Exercise objective =>
Before printing, remove every picture; then print the lines below exactly, from the first line through the line containing "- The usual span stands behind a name".

Supplied information =>
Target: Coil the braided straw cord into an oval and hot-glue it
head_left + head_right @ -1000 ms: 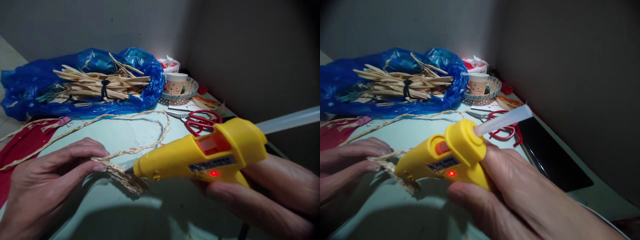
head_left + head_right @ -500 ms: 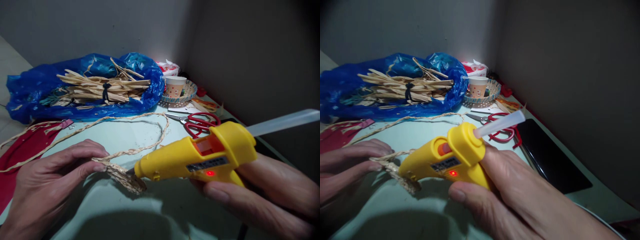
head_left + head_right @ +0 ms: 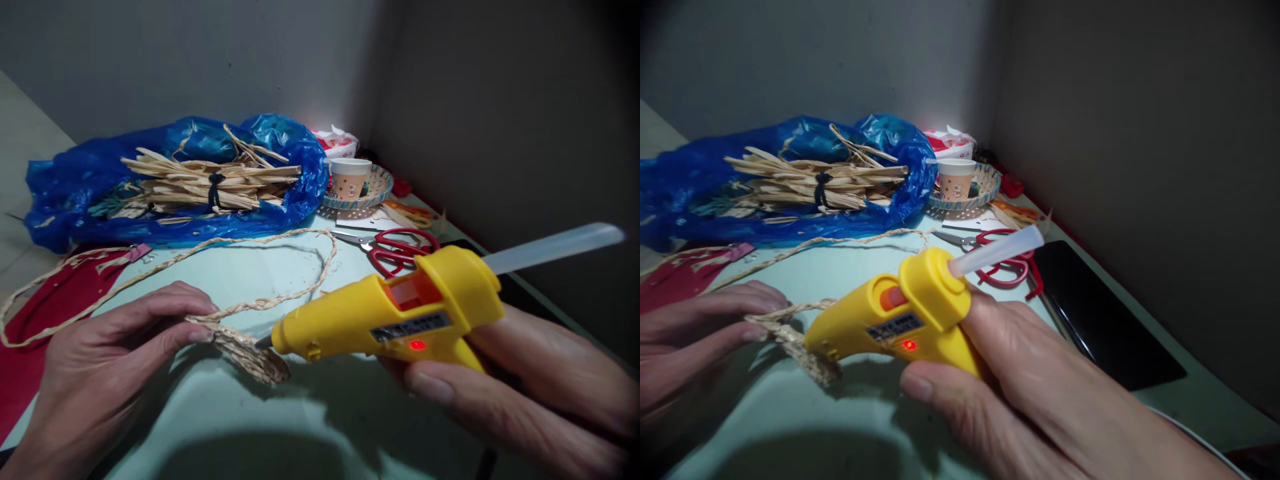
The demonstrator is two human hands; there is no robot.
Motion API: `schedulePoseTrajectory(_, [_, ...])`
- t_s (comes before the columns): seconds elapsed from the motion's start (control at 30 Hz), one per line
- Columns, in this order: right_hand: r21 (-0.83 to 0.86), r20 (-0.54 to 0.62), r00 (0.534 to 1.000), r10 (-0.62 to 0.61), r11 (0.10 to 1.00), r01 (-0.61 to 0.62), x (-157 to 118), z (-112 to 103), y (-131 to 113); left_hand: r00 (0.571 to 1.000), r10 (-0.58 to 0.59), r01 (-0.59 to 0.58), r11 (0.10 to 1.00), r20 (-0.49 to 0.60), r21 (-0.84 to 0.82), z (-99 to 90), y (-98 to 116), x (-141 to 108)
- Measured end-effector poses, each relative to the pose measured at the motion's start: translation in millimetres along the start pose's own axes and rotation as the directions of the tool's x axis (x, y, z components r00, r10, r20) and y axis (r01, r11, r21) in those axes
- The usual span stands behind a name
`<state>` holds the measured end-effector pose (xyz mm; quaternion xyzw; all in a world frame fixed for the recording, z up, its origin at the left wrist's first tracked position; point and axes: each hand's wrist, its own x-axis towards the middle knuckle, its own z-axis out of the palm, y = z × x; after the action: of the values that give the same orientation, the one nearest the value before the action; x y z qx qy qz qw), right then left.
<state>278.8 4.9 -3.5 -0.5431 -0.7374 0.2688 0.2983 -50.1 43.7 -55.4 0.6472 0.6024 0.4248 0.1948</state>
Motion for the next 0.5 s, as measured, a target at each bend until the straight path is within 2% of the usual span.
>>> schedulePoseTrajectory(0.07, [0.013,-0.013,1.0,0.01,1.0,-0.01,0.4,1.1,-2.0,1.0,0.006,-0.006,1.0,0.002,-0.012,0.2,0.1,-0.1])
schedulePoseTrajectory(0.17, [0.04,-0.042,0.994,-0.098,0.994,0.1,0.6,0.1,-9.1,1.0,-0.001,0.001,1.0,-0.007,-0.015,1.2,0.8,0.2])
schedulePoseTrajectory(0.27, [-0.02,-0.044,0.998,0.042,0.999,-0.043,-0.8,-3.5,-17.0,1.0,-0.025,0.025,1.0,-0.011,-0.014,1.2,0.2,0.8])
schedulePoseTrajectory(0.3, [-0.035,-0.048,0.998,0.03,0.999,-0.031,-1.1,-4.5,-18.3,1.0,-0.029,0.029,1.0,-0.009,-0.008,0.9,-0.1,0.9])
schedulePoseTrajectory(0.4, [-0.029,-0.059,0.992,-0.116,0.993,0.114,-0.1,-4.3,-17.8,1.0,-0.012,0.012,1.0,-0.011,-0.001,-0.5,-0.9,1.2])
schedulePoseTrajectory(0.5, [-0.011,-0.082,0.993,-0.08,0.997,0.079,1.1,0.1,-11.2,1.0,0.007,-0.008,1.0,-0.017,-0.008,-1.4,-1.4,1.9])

Solution to the exercise =>
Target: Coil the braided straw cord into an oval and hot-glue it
head_left + head_right @ -1000 ms: 
head_left + head_right @ -500 ms: 
head_left + head_right @ +0 ms: 
The demonstrator is two human hands; there is no robot.
Motion API: `schedulePoseTrajectory(_, [_, ...])`
- t_s (comes before the columns): seconds elapsed from the motion's start (control at 30 Hz), one per line
- Columns, in this order: right_hand: r21 (-0.83 to 0.86), r20 (-0.54 to 0.62), r00 (0.534 to 1.000), r10 (-0.62 to 0.61), r11 (0.10 to 1.00), r01 (-0.61 to 0.62), x (-157 to 118), z (-112 to 103), y (-131 to 113); left_hand: r00 (0.571 to 1.000), r10 (-0.58 to 0.59), r01 (-0.59 to 0.58), r11 (0.10 to 1.00), r20 (-0.49 to 0.60), r21 (-0.84 to 0.82), z (-99 to 90), y (-98 to 116), x (-141 to 108)
- Measured end-effector poses, each relative to the pose measured at the motion's start: translation in millimetres along the start pose's own axes and rotation as the directions of the tool's x axis (x, y, z components r00, r10, r20) and y axis (r01, r11, r21) in those axes
- The usual span stands behind a name

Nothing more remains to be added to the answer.